Task description – Your task is to output the listing word for word, with pictures excluded.

Supplied information –
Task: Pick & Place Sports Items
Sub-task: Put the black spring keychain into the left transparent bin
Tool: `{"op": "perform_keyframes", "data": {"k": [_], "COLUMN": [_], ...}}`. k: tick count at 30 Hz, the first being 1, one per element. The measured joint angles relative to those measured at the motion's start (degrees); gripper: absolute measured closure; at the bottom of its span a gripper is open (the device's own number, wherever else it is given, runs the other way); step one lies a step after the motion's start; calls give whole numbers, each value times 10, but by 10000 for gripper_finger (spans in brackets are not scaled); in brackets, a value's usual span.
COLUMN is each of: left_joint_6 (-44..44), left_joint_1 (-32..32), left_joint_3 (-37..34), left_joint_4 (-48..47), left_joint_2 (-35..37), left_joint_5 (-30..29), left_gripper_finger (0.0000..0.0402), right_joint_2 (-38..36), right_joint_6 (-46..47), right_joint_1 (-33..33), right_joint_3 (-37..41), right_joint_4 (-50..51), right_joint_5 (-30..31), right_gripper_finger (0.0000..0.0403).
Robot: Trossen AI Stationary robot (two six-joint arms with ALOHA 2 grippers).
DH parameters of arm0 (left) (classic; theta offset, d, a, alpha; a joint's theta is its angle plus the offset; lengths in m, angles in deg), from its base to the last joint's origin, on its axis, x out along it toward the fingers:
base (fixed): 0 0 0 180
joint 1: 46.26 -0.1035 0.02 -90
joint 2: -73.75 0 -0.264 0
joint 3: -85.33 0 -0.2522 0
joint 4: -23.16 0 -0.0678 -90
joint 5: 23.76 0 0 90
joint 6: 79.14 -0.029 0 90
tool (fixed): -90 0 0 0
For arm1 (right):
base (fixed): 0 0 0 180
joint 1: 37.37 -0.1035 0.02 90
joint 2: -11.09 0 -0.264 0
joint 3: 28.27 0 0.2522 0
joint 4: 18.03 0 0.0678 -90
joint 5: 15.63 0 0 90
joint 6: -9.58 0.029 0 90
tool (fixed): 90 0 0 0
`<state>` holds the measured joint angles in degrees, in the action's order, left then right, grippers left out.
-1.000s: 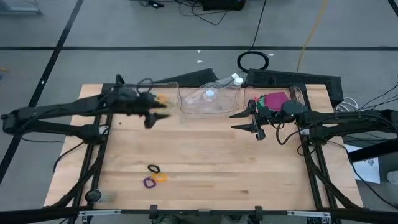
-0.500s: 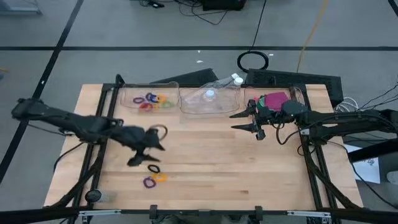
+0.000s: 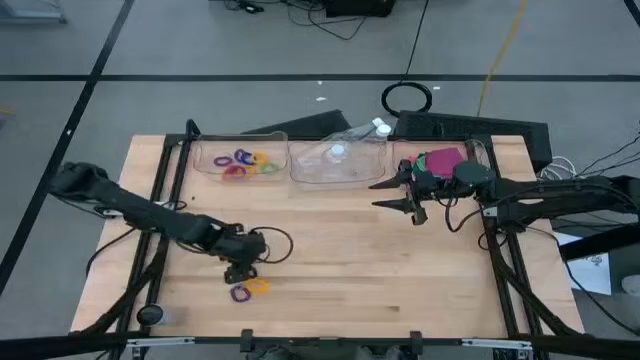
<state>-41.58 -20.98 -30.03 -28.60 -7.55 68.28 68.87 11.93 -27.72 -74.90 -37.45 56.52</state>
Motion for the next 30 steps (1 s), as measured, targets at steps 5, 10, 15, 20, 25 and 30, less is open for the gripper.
{"op": "perform_keyframes", "data": {"k": [5, 10, 15, 20, 25, 30], "left_joint_6": [46, 68, 65, 61, 52, 42], "left_joint_1": [1, 1, 3, 6, 15, 31], "left_joint_3": [0, 0, 0, 0, 0, 0], "left_joint_4": [-38, -54, -54, -52, -42, -35], "left_joint_2": [-47, -81, -101, -114, -114, -114], "left_joint_5": [9, 10, 17, 18, 7, -18], "left_gripper_finger": [133, 133, 133, 133, 133, 133], "right_joint_2": [0, 0, 0, 0, 0, 0], "right_joint_6": [12, 15, 15, 15, 15, 15], "right_joint_1": [0, 0, 0, 0, 0, 0], "right_joint_3": [0, 0, 0, 0, 0, 0], "right_joint_4": [0, -5, -5, -5, -5, -5], "right_joint_5": [0, -2, -2, -2, -2, -2], "right_gripper_finger": [206, 206, 206, 206, 206, 206]}}
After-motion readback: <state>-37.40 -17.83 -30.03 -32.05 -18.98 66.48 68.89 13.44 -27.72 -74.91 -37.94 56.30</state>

Response box –
Task: Pick & Place Sports Items
Sub-task: Put the black spring keychain into the left transparent bin
Tool: `{"op": "perform_keyframes", "data": {"k": [_], "COLUMN": [_], ...}}`. k: tick count at 30 Hz, the first being 1, one per element. The measured joint angles relative to those measured at the motion's start (degrees); gripper: absolute measured closure; at the bottom of its span a gripper is open (the device's own number, wherever else it is given, runs the other way); step one lies a step after the motion's start; calls give whole numbers, each value times 10, but by 10000 for gripper_finger (spans in brackets are not scaled); in brackets, a value's usual span.
COLUMN is each of: left_joint_6 (-44..44), left_joint_1 (-32..32), left_joint_3 (-37..34), left_joint_4 (-48..47), left_joint_2 (-35..37), left_joint_5 (-30..29), left_gripper_finger (0.0000..0.0402), right_joint_2 (-38..36), right_joint_6 (-46..47), right_joint_1 (-33..33), right_joint_3 (-37..41), right_joint_4 (-50..51), right_joint_5 (-30..31), right_gripper_finger (0.0000..0.0403).
Robot: Trossen AI Stationary robot (two six-joint arms with ALOHA 2 grippers).
DH parameters of arm0 (left) (classic; theta offset, d, a, alpha; a joint's theta is its angle plus the offset; lengths in m, angles in deg), from its base to the last joint's origin, on its axis, x out along it toward the fingers:
base (fixed): 0 0 0 180
joint 1: 46.26 -0.1035 0.02 -90
joint 2: -73.75 0 -0.264 0
joint 3: -85.33 0 -0.2522 0
joint 4: -23.16 0 -0.0678 -90
joint 5: 23.76 0 0 90
joint 6: 79.14 -0.029 0 90
tool (fixed): -90 0 0 0
For arm1 (right):
base (fixed): 0 0 0 180
joint 1: 37.37 -0.1035 0.02 90
joint 2: -11.09 0 -0.264 0
joint 3: 28.27 0 0.2522 0
joint 4: 18.03 0 0.0678 -90
joint 5: 15.63 0 0 90
joint 6: -9.58 0.029 0 90
tool (fixed): 90 0 0 0
`<state>` holds the measured joint angles in degrees, in the action's order, left then right, grippers left out.
-1.000s: 
-0.500s: 
+0.000s: 
<state>-41.58 -20.98 -30.03 -28.60 -7.55 68.28 68.87 11.93 -27.72 -74.90 -37.45 56.52</state>
Motion for the next 30 steps (1 s), as measured, targets at steps 5, 10, 15, 20, 25 and 30, less is open for the gripper.
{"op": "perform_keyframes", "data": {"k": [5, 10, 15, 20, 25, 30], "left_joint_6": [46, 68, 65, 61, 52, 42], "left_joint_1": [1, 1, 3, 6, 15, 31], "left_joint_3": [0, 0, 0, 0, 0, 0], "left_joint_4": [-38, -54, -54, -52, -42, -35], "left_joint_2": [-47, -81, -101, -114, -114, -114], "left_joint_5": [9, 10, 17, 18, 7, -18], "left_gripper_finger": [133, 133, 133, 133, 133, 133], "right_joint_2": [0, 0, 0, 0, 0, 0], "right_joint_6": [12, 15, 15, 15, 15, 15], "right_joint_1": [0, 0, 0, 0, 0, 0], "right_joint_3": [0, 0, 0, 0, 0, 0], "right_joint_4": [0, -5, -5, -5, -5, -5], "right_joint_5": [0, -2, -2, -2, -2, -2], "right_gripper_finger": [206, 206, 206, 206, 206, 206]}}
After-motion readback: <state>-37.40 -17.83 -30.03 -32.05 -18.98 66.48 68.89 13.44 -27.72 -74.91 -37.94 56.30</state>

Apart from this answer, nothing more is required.